How many lines in the records below contain "gets"? Answer with the number alone.

[Data items]
===============
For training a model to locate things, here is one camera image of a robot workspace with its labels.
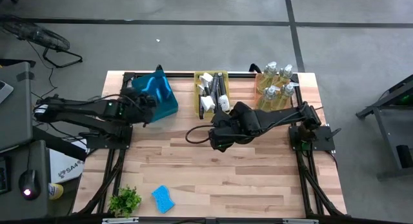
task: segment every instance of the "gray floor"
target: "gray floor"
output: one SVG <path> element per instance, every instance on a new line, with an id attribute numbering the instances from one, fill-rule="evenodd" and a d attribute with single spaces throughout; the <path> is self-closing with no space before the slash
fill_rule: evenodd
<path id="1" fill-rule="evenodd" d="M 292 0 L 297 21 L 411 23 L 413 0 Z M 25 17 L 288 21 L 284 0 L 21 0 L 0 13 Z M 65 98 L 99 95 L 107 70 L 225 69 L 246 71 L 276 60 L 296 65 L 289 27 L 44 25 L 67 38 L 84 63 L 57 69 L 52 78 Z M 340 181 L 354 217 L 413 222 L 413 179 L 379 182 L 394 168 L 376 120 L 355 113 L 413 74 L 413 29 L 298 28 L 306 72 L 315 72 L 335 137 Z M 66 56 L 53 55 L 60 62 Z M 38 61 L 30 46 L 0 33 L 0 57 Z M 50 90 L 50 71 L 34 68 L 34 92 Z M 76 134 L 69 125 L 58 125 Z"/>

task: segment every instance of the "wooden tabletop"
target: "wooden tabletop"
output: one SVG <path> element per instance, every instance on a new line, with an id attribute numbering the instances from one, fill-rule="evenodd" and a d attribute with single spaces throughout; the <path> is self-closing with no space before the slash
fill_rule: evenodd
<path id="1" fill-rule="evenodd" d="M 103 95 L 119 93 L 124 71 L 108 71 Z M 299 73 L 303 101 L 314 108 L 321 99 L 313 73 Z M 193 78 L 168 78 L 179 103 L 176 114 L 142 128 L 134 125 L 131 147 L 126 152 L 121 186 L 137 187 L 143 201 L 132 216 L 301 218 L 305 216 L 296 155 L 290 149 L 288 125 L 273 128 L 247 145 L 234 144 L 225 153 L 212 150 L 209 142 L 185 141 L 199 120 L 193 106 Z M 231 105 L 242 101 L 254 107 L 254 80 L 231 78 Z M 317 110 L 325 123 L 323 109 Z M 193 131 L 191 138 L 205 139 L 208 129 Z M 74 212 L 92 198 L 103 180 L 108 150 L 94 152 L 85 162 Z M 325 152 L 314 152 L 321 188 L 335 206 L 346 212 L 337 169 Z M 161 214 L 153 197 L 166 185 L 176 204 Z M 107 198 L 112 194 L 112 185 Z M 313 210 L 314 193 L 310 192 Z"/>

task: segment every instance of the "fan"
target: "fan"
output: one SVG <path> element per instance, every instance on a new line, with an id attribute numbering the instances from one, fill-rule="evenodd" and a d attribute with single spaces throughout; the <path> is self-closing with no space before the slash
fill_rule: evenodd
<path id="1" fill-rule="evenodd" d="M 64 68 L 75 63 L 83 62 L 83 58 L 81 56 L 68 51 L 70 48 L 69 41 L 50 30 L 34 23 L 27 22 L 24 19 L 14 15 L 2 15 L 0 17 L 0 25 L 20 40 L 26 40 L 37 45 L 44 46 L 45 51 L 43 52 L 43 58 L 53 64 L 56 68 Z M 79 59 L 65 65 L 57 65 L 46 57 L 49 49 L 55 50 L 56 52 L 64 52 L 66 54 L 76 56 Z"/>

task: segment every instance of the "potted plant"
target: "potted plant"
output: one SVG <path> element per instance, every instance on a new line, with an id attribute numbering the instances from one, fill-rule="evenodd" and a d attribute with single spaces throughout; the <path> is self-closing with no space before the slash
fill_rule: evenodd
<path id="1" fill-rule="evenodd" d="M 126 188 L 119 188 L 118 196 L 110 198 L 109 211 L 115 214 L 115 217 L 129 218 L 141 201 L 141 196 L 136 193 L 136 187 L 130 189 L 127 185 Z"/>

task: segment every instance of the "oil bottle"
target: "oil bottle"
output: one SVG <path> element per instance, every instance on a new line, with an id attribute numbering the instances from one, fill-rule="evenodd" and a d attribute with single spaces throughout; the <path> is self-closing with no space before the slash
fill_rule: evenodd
===============
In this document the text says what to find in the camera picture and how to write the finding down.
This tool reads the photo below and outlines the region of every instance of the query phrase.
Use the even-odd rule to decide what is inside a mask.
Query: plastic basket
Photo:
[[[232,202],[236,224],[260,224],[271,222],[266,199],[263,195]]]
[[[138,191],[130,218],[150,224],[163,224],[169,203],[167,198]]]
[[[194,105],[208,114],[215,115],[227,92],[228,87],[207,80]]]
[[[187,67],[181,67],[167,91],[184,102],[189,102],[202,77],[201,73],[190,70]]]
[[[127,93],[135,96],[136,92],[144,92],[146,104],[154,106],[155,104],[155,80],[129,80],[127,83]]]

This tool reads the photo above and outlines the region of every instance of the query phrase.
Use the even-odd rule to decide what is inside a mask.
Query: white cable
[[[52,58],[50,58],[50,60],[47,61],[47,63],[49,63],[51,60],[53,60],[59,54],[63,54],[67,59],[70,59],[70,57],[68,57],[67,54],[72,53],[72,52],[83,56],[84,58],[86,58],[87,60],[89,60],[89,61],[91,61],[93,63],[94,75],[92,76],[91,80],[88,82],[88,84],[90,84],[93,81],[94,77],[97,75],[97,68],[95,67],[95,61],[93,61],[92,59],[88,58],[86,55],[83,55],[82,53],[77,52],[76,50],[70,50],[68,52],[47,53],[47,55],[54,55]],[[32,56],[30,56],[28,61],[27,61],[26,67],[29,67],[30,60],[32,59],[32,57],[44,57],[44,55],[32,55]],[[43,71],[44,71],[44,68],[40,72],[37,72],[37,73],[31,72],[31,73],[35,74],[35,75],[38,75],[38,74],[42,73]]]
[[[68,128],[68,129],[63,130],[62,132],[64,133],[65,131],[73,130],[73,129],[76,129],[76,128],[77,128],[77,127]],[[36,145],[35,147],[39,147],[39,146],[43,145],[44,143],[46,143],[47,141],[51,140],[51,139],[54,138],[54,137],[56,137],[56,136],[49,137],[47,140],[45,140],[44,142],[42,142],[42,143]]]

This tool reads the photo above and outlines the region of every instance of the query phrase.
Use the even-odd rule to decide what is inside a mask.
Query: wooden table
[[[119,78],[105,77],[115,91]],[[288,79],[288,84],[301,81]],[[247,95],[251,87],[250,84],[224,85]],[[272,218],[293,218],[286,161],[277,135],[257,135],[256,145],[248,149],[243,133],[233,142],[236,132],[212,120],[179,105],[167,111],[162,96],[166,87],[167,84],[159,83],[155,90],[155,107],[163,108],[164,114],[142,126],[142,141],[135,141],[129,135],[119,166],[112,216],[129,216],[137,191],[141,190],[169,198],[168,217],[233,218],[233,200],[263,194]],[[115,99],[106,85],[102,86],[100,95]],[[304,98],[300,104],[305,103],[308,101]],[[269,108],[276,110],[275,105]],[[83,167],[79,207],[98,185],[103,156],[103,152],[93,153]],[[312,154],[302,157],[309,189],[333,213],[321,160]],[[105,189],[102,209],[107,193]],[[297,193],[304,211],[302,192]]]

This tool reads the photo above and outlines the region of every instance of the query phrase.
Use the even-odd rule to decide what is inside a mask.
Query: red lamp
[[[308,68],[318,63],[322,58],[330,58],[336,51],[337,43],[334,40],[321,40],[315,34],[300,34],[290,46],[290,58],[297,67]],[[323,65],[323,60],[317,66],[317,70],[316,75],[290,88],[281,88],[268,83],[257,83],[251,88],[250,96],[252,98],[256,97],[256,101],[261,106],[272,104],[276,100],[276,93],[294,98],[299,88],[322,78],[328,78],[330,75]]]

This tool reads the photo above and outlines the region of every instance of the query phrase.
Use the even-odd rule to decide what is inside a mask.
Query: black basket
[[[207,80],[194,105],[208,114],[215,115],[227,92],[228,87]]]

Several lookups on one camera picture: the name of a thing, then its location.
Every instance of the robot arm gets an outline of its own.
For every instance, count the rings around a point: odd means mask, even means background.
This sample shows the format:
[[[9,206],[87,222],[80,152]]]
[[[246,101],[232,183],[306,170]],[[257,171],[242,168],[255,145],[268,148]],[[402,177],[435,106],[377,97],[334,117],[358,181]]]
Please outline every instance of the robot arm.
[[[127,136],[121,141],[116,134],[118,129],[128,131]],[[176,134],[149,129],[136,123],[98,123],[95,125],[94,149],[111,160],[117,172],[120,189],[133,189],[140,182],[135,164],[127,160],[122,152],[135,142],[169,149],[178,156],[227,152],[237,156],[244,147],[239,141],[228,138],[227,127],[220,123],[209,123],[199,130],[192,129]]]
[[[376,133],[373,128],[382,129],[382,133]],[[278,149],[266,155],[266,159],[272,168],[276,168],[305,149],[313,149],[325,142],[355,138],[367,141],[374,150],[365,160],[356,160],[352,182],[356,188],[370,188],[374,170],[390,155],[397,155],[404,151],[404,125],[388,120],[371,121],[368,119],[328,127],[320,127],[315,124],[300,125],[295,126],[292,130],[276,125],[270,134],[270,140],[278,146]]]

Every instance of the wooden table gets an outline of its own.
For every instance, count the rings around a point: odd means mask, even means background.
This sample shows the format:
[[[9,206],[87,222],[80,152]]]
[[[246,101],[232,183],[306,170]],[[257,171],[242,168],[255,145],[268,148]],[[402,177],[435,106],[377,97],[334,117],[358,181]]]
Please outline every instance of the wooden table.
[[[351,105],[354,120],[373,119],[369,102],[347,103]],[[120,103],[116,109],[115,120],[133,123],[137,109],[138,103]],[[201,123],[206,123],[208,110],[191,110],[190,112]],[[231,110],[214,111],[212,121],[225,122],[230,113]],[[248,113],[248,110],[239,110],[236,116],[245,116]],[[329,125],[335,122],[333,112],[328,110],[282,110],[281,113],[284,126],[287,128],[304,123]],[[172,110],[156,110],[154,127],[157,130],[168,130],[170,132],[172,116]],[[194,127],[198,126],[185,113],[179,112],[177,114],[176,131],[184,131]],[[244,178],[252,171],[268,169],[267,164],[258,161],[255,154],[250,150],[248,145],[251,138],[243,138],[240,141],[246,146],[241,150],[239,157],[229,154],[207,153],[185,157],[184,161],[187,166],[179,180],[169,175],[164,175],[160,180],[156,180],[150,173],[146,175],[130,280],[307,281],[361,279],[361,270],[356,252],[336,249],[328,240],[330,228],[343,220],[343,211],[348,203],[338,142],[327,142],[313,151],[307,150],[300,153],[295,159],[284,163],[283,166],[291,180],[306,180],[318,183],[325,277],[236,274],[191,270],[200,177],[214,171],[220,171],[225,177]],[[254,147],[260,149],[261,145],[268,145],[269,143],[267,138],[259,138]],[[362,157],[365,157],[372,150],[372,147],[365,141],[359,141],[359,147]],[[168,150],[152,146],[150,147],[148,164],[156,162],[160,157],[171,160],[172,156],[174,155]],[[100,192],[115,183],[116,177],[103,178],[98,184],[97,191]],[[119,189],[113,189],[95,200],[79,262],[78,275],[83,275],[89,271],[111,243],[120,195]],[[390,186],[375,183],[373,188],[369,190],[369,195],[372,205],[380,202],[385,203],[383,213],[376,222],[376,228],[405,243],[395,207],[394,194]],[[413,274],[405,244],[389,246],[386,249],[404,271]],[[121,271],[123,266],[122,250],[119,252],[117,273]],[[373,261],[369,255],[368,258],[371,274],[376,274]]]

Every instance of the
===============
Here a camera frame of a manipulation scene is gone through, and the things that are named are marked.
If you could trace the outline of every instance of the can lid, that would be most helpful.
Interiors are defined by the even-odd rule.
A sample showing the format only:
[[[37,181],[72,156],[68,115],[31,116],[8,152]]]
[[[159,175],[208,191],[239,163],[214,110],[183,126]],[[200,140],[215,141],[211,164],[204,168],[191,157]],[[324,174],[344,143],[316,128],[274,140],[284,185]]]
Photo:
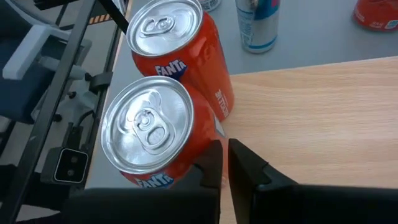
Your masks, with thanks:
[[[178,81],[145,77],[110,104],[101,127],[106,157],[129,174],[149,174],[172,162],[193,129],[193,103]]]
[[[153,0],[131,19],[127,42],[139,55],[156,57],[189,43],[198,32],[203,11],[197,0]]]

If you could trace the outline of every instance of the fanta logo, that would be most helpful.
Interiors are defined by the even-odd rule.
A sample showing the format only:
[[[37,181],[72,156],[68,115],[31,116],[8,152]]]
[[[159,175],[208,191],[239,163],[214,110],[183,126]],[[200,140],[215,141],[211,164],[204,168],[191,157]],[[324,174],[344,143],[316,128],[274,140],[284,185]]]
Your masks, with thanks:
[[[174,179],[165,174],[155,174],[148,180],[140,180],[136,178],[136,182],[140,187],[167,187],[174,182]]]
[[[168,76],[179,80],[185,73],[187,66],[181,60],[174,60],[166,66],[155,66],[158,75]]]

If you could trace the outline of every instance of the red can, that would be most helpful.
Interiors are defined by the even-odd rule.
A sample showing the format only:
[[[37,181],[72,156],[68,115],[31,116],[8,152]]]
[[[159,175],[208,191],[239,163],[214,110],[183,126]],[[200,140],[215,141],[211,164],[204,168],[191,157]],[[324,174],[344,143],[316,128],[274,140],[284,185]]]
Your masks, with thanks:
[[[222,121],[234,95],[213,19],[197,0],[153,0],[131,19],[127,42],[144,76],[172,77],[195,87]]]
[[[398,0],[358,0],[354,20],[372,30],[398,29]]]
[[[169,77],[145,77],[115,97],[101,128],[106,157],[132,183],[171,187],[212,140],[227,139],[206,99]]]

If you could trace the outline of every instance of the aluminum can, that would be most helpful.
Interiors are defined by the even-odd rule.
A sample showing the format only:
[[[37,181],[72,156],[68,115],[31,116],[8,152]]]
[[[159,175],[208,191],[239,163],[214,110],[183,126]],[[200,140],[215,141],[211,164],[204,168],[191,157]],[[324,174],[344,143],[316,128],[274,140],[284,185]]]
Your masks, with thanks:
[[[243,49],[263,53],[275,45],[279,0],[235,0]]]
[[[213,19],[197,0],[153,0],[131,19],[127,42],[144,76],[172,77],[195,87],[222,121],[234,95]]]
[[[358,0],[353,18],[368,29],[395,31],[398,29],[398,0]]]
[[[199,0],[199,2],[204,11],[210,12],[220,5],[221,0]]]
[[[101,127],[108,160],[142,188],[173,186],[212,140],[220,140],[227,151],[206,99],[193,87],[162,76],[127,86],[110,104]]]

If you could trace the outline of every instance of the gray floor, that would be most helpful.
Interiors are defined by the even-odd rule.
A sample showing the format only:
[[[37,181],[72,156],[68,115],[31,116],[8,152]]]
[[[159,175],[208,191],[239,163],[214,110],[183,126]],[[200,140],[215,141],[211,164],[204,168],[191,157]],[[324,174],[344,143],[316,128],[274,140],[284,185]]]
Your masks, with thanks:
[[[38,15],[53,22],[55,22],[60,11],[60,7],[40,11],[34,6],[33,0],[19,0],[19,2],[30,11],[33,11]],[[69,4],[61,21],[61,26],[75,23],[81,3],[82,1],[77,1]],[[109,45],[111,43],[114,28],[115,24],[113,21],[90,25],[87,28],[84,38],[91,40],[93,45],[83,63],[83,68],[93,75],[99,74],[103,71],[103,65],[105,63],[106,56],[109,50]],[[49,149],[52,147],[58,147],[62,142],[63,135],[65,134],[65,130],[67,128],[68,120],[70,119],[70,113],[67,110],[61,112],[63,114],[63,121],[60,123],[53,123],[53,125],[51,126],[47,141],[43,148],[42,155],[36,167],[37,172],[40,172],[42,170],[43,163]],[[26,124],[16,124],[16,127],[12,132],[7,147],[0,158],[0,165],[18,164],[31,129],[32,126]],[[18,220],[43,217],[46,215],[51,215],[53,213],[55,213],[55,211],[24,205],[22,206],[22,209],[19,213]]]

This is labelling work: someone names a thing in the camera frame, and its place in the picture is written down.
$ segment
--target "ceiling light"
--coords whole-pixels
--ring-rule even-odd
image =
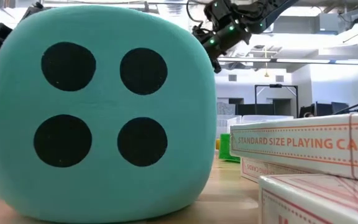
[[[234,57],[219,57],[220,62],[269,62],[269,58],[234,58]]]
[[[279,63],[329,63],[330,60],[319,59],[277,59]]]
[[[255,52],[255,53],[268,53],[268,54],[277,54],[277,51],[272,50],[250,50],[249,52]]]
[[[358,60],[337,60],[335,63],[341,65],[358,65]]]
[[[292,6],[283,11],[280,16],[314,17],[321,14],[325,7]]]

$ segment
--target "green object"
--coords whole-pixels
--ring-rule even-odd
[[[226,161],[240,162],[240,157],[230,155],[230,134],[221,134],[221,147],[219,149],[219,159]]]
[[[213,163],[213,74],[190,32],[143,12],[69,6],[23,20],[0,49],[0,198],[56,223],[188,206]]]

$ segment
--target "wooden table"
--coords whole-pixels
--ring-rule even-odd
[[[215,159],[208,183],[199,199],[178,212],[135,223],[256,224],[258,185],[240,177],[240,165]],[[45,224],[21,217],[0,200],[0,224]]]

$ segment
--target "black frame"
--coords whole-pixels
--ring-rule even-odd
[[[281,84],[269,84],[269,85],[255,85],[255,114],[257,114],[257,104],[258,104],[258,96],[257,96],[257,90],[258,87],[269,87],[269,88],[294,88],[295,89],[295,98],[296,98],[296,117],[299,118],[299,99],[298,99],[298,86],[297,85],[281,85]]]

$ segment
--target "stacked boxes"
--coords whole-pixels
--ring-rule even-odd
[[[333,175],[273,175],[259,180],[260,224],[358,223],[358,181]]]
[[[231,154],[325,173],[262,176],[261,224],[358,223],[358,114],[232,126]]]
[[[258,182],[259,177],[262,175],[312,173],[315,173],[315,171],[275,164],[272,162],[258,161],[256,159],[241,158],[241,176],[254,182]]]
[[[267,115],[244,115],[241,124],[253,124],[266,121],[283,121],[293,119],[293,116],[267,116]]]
===============
* _RESULT OF THE TASK_
2